(Exercise description): Only the lines below from the one that contains "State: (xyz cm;" through the one that contains "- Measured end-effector" should appear in your answer, exact and without pictures.

Input material Start Marker

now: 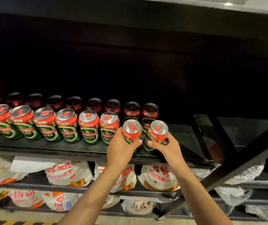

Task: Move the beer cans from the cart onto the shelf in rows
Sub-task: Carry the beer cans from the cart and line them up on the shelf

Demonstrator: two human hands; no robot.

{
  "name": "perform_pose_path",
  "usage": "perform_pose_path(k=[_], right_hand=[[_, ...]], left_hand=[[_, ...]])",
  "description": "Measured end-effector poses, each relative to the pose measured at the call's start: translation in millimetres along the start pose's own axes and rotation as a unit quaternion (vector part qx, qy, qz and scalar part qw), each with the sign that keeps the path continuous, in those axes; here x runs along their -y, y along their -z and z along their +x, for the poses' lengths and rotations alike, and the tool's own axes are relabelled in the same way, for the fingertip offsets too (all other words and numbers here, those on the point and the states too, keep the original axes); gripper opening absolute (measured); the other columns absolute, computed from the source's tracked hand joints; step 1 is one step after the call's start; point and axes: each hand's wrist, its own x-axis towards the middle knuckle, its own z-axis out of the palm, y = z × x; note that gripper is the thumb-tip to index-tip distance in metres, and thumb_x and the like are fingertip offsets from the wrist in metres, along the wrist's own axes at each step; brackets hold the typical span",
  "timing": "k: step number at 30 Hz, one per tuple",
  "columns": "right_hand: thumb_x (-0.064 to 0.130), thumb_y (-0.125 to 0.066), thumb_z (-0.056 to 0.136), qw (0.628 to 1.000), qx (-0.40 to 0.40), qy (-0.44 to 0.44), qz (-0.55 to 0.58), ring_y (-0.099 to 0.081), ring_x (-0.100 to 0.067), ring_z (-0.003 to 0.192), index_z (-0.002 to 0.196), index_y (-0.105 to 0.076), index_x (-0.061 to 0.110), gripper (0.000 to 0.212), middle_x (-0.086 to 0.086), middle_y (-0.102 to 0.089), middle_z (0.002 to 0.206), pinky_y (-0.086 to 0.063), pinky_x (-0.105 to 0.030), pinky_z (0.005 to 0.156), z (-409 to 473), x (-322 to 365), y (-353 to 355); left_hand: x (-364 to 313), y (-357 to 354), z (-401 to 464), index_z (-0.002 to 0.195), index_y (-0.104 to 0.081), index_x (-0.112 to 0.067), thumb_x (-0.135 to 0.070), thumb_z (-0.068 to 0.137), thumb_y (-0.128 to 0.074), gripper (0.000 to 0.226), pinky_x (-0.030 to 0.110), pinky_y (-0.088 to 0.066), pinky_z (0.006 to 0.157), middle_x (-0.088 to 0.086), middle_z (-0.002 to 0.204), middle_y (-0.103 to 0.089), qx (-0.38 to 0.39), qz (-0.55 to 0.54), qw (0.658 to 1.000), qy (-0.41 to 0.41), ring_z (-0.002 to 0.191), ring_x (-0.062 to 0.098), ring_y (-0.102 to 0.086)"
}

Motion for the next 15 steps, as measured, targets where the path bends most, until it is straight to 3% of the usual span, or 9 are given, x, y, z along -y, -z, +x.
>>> perform_pose_path(k=[8,11,13,15], right_hand=[[0.022,-0.077,0.076,1.0,0.004,0.025,0.009,-0.063,0.0,0.101,0.123,-0.055,0.023,0.052,0.009,-0.067,0.112,-0.049,-0.015,0.082,10,-9,-2],[0.026,-0.076,0.077,0.999,-0.004,0.031,0.017,-0.059,0.002,0.107,0.128,-0.05,0.026,0.058,0.012,-0.063,0.118,-0.048,-0.015,0.088,6,-18,-7],[0.031,-0.075,0.077,0.999,-0.016,0.04,0.003,-0.055,0.008,0.109,0.129,-0.047,0.028,0.059,0.016,-0.059,0.121,-0.045,-0.01,0.087,2,-24,-9],[0.029,-0.076,0.077,0.999,-0.02,0.048,-0.015,-0.051,0.017,0.106,0.13,-0.045,0.03,0.061,0.02,-0.056,0.12,-0.041,0.0,0.08,1,-27,-11]], left_hand=[[1,-5,2,0.126,-0.047,-0.024,-0.033,0.073,-0.077,0.062,0.029,-0.046,0.088,-0.01,0.111,-0.06,-0.011,-0.02,1.0,-0.02,0.106,0.012,-0.057],[6,-8,0,0.121,-0.048,-0.026,-0.028,0.076,-0.076,0.054,0.022,-0.042,0.084,-0.015,0.106,-0.056,-0.015,-0.044,0.998,-0.042,0.104,0.008,-0.056],[14,-13,-3,0.122,-0.048,-0.023,-0.025,0.076,-0.076,0.054,0.021,-0.043,0.088,-0.013,0.113,-0.058,-0.023,-0.058,0.997,-0.048,0.108,0.007,-0.056],[25,-17,-7,0.136,-0.041,-0.022,-0.024,0.077,-0.075,0.068,0.024,-0.043,0.096,-0.009,0.127,-0.055,-0.028,-0.059,0.996,-0.055,0.117,0.006,-0.052]])
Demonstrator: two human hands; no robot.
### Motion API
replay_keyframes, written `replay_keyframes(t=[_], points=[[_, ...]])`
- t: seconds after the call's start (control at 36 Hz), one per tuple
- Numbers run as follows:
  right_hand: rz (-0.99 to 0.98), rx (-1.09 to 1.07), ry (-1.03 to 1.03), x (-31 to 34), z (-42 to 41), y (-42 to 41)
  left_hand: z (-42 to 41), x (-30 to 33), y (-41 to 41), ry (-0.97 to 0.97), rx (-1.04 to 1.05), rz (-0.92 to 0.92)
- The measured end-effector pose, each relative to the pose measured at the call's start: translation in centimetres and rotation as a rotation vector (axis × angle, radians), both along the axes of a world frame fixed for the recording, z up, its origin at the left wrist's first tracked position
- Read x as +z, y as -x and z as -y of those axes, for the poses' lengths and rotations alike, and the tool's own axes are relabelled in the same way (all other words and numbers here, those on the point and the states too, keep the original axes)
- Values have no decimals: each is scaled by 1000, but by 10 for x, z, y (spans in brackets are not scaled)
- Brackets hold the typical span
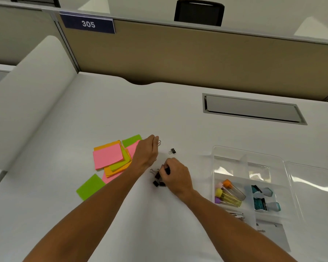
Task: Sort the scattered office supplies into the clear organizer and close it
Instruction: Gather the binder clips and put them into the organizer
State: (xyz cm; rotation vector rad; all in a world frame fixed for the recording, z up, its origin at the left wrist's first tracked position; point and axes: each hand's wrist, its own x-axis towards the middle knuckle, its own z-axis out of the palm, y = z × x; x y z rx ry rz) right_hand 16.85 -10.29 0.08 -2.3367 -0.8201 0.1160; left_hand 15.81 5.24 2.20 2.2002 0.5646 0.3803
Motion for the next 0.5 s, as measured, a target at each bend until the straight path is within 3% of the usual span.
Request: replay_keyframes(t=[0.25, 0.5], points=[[-830, -393, -473, 31, 5, -2, 18, 13, 19, 535, 116, 18], [-1336, -496, -833, 77, 29, -14, 51, 34, 12, 804, 104, 26]])
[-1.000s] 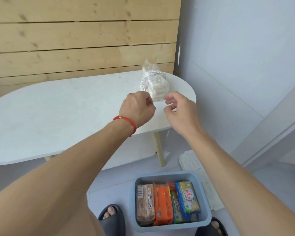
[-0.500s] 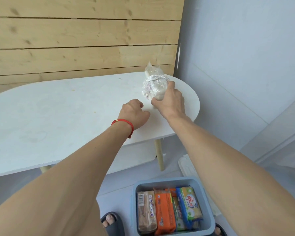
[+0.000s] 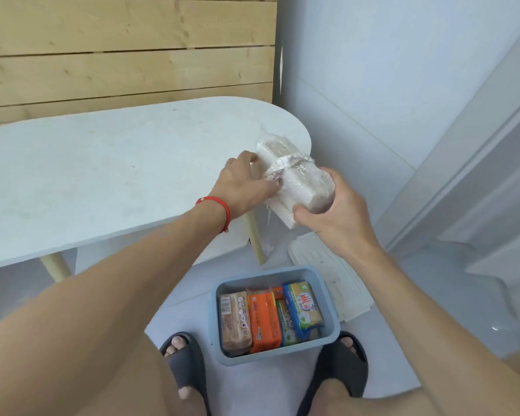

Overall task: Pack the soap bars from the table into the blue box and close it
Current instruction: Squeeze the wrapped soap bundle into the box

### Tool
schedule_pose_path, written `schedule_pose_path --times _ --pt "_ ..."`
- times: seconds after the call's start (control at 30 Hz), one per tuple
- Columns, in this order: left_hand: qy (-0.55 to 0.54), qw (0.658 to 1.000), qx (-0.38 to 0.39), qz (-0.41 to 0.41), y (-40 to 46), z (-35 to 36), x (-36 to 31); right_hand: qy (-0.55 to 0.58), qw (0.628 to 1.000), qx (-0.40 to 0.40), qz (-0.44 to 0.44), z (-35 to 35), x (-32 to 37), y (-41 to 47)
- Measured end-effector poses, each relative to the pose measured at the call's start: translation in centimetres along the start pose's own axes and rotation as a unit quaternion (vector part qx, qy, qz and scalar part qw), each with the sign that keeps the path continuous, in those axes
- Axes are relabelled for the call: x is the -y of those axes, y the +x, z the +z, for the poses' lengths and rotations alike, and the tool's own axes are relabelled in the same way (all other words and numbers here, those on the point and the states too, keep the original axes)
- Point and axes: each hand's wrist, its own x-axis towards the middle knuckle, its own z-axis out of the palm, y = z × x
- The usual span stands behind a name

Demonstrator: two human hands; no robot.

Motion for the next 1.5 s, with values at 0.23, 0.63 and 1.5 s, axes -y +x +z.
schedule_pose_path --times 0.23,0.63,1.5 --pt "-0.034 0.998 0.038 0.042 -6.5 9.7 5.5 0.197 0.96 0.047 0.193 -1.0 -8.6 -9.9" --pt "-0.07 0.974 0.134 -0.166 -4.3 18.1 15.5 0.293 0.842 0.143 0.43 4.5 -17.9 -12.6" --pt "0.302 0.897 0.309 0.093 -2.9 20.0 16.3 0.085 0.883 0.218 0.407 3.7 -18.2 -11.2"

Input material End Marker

(Problem solution):
State: (xyz cm; rotation vector rad; all in a world frame fixed for the recording, z up, its origin at the left wrist's first tracked position; point and axes: each hand's wrist, its own x-axis towards the middle knuckle, its own z-axis out of the palm, y = z × x; x y z rx ry rz) right_hand 16.85 -10.29 0.08 -2.3367 -0.8201 0.1160; left_hand 15.81 5.24 2.20 2.2002 0.5646 0.3803
Motion for the next 0.5 s, as measured, a target at each bend until the straight path is within 3% of the usual span.
Request: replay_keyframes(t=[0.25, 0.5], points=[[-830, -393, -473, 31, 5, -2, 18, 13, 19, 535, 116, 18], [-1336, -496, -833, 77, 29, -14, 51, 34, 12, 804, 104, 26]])
[-1.000s] 
[-0.500s] 
[+0.000s] 

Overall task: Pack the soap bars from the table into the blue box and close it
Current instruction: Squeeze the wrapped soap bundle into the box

### Tool
schedule_pose_path, written `schedule_pose_path --times _ --pt "_ ..."`
- times: seconds after the call's start (control at 30 Hz), one per tuple
- Columns, in this order: left_hand: qy (-0.55 to 0.54), qw (0.658 to 1.000), qx (-0.38 to 0.39), qz (-0.41 to 0.41), y (-40 to 46), z (-35 to 36), x (-36 to 31); right_hand: qy (-0.55 to 0.58), qw (0.628 to 1.000), qx (-0.40 to 0.40), qz (-0.44 to 0.44), z (-35 to 35), x (-32 to 37), y (-41 to 47)
- Measured end-effector poses, each relative to the pose measured at the call's start: translation in centimetres along the start pose's own axes and rotation as a unit quaternion (vector part qx, qy, qz and scalar part qw), each with the sign that keeps the path continuous, in those axes

There is no more to the answer.